Business rules in business intelligence suffers the same issue. If we run more business rules (which requires data as inputs), then momentarily we have a fraction of information while the rules execute, but the result – the only evidence of that whole process – is just more data.
To truly deliver information, in any data warehouse world, we must build the metadata to capture the true context additional to the received data (like definitions, ownership, classification, lineage, appropriate use and more) to be able to truly call it information.
So we can observe how these laws play out in the architecture of the Data Vault.
Data Vault receives data, integrates it, addresses missing data (technical debt/business rules – resulting data in business vault) and delivers data to end users at which point the data becomes information. Because of the involvement of the end user, who has a specific purpose in mind and an expected action sequence and therefore result, only then does the full definition of information apply.
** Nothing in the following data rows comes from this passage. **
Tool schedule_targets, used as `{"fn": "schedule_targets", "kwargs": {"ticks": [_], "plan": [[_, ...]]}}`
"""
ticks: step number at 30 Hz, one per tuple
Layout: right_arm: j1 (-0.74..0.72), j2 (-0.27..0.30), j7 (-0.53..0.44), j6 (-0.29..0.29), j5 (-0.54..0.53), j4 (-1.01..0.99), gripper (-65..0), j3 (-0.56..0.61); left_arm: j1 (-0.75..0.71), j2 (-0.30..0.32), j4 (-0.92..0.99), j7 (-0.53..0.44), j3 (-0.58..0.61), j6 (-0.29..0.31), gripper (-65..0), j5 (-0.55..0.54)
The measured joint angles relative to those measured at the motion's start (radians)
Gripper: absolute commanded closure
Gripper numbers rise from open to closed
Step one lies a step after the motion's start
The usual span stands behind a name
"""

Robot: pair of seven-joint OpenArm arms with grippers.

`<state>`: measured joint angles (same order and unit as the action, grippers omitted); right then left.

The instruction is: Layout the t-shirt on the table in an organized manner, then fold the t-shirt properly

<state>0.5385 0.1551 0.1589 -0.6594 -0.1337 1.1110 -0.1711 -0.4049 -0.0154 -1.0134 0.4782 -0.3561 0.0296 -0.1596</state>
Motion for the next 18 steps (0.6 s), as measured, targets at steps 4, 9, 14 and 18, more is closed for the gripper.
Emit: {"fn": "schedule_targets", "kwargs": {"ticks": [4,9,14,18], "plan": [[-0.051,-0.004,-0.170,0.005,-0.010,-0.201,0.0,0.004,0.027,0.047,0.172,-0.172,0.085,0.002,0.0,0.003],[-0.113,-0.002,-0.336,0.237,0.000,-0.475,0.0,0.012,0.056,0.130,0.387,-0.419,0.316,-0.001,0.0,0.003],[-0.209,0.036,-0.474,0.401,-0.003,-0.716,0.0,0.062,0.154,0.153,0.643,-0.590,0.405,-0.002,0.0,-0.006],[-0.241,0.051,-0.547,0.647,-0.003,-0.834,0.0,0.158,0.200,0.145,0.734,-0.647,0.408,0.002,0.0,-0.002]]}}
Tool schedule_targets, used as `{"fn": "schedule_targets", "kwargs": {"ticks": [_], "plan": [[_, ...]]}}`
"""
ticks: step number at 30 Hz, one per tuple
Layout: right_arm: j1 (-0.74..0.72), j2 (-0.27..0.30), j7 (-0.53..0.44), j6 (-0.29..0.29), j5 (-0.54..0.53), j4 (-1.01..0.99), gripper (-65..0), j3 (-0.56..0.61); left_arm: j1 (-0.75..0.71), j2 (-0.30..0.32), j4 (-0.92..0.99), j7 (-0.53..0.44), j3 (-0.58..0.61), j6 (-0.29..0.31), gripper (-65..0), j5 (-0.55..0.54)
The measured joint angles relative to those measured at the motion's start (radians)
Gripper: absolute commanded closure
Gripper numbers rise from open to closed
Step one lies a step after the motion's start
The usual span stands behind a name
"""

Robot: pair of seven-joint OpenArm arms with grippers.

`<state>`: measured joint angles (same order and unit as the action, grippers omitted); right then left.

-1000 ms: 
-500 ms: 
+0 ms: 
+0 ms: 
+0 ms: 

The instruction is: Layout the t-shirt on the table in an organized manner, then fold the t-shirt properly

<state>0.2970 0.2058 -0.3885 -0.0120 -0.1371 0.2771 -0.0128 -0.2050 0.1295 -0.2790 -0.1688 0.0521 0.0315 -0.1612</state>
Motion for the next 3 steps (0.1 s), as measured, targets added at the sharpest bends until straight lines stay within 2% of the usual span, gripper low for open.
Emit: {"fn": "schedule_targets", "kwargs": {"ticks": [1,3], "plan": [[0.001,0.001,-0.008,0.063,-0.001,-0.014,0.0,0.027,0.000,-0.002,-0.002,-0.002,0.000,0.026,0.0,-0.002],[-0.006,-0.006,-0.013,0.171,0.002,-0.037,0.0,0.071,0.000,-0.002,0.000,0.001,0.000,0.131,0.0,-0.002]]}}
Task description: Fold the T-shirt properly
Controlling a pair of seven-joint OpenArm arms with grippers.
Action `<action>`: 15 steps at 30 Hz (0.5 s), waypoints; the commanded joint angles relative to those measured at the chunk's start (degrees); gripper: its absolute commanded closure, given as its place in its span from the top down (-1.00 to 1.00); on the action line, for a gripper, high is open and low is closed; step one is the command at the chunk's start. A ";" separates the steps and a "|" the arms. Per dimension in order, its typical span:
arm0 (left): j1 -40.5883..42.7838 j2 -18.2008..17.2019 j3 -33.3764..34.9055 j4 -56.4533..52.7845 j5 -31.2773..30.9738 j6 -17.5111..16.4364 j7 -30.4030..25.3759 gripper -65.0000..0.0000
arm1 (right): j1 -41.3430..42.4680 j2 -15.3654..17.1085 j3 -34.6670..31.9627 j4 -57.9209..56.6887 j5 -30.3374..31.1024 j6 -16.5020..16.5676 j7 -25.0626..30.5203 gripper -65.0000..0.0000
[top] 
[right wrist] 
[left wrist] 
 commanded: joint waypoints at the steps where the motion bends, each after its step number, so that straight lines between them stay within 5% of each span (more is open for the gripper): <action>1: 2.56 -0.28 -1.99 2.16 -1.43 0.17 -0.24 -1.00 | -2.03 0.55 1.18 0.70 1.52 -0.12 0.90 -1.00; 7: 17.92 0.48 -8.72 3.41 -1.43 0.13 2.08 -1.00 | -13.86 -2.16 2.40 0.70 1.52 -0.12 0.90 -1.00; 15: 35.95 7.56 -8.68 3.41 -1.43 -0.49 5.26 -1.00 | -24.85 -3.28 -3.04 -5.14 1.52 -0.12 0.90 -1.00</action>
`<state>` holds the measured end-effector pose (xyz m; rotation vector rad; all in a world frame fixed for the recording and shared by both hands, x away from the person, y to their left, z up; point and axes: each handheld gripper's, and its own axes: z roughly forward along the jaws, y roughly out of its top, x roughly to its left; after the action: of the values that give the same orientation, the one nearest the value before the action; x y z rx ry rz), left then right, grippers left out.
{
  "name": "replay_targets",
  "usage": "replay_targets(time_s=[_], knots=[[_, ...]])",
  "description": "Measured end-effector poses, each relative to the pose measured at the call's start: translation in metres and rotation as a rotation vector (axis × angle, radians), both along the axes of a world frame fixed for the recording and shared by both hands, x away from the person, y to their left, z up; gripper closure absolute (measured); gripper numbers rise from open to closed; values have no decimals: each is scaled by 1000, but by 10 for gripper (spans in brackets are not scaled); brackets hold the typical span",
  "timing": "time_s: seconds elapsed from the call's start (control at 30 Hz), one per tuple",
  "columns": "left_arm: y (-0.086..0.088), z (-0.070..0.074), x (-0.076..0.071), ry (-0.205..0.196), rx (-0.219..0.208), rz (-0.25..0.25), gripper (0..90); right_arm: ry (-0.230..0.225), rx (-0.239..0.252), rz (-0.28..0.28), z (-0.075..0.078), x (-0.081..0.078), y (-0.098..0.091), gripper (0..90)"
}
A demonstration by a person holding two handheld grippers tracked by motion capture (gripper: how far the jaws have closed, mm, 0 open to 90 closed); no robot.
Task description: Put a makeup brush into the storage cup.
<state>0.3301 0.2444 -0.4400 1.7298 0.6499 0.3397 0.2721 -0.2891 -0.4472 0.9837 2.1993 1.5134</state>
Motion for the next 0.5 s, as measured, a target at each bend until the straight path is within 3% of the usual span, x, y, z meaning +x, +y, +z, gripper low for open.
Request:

That is why the consumption layer of the Data Vault refers to Information Marts – and the warehouse is called a Data Vault – recognising the shift in state of information.
There are further parallels from the Data Vault definition with other science themes. We tend to find that everything stable, reliable and universally defined and constant we can express or describe via their components:
- We describe the universe in context of time, space (where matter is managed in relation to other matter – relational) and matter (identifying).
- In matter (with all the laws that apply) we have components that build up matter – electrons, protons and neurons. These can be expressed in combination or relationships and are described by the number or electrons it holds or attracts.
- Music can only exist if all three its components are present – melody (identifying), harmony (relational) and rhythm (time context)
We find that all the above components happen to be described in context of their phases as well.
- Matter can exist in three phases – solid, liquid and gas.
- Time can be expressed as past, present and future.
We also find that information (with all the laws that apply) have components as well on which Data Vault is based – the business key (the identifying element), relationships between those keys and descriptive elements over time, describing the key or the relationships.
Where Data Vault goes one step further in helping to preserve as much of the information state as possible is by:
- Integrating on the business key
- Providing the opportunity to associate data around the same component, recording a partial representation of the full business process by capturing how these keys are used within business processes
- Providing a timeline of change of the particulars over time for such a key or relationship and how they are expressed
- Not only does it deal with what is now evident, it can adapt without re-engineering to ingest new or changed data and relationships
Data Vault still requires to be augmented by a good metadata framework of glossaries, lineage, definitions, ownership, sensitivity classifications, access requirements and other governance aspects to ensure it has the most value when it is used. The Laws of Nature exist and govern the expression of these components that make up the building blocks of all that we observe.